● **Action item**: Would you copy every line of the listing below that includes the word "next"?

::::

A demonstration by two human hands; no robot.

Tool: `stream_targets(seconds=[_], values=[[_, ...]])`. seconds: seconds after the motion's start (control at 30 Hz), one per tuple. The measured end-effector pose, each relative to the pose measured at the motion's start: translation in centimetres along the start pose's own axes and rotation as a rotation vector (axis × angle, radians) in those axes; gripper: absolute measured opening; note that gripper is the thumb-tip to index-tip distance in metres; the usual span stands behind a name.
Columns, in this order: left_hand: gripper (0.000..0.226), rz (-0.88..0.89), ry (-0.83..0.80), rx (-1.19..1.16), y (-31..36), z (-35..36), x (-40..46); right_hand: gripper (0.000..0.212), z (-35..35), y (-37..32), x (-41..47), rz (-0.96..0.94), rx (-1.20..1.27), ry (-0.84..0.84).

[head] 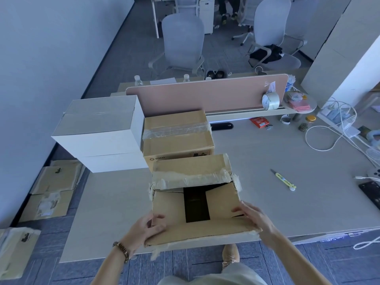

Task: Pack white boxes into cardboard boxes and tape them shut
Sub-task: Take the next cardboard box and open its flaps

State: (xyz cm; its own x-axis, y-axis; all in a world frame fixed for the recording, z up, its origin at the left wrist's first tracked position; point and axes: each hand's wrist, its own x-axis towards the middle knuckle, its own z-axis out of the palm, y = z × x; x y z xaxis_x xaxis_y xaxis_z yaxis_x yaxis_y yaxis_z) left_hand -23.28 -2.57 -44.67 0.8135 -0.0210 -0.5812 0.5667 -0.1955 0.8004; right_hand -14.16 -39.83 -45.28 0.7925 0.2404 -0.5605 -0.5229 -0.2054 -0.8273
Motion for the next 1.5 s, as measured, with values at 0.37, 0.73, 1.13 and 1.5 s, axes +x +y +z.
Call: stream_targets(seconds=[0.37,0.73,1.13,1.5], values=[[0.074,0.093,0.000,0.410,-1.3,1.5,1.2,0.070,-0.5,1.3,0.4,-0.033,-0.395,-0.104],[0.072,0.094,0.231,0.541,-4.1,4.8,-0.8,0.069,0.0,3.8,-2.0,-0.084,-0.647,0.070],[0.083,0.126,0.123,0.492,-4.8,4.6,-4.4,0.038,1.0,3.5,-3.7,-0.118,-0.655,0.127],[0.063,0.177,0.336,0.767,-4.6,3.3,1.3,0.039,2.5,2.8,1.6,-0.236,-1.030,0.212]])
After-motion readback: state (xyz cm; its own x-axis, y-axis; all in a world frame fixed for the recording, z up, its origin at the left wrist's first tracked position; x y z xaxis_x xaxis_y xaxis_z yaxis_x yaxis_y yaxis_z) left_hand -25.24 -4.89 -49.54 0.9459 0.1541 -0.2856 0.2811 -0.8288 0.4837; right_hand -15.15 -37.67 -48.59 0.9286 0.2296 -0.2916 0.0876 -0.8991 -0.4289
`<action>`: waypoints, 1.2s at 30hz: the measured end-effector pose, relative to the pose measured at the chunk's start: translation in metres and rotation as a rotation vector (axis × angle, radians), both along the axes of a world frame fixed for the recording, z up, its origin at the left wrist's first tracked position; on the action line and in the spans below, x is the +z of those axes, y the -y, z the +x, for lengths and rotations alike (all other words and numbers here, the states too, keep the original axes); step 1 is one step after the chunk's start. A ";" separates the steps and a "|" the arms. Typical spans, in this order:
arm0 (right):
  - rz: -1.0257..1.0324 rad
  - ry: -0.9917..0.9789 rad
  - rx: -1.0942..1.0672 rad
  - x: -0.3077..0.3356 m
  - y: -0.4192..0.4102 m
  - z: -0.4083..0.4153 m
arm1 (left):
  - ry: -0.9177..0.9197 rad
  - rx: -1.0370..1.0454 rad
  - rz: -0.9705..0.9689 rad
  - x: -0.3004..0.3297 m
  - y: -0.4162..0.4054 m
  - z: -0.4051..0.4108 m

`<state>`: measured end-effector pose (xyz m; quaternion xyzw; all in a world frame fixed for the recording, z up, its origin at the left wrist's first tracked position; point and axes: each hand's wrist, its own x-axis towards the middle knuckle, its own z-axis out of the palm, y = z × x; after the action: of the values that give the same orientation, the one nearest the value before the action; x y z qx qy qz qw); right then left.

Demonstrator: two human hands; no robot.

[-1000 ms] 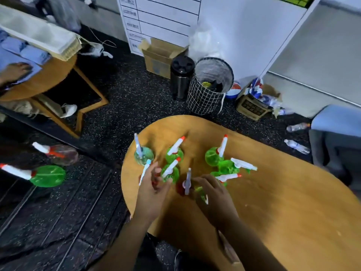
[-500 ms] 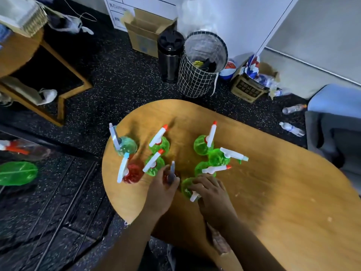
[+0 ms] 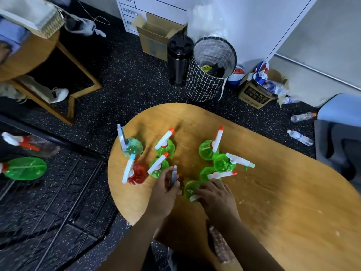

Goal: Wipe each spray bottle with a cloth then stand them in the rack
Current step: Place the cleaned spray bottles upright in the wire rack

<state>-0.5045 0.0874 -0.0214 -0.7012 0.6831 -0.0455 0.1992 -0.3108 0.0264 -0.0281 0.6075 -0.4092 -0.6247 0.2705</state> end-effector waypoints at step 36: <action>-0.265 0.276 0.424 0.123 0.106 0.242 | -0.008 0.614 -0.308 0.138 -0.023 0.250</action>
<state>-0.2624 -0.0185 0.1012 -0.8356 0.4755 -0.1866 0.2020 -0.0611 0.0497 0.1104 0.6520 -0.2958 -0.4474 0.5359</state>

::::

● **Task result**:
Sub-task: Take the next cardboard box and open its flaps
Motion for the next 1.5 s, as measured, with values at 0.37, 0.73, 1.13 and 1.5 s, axes +x +y +z.

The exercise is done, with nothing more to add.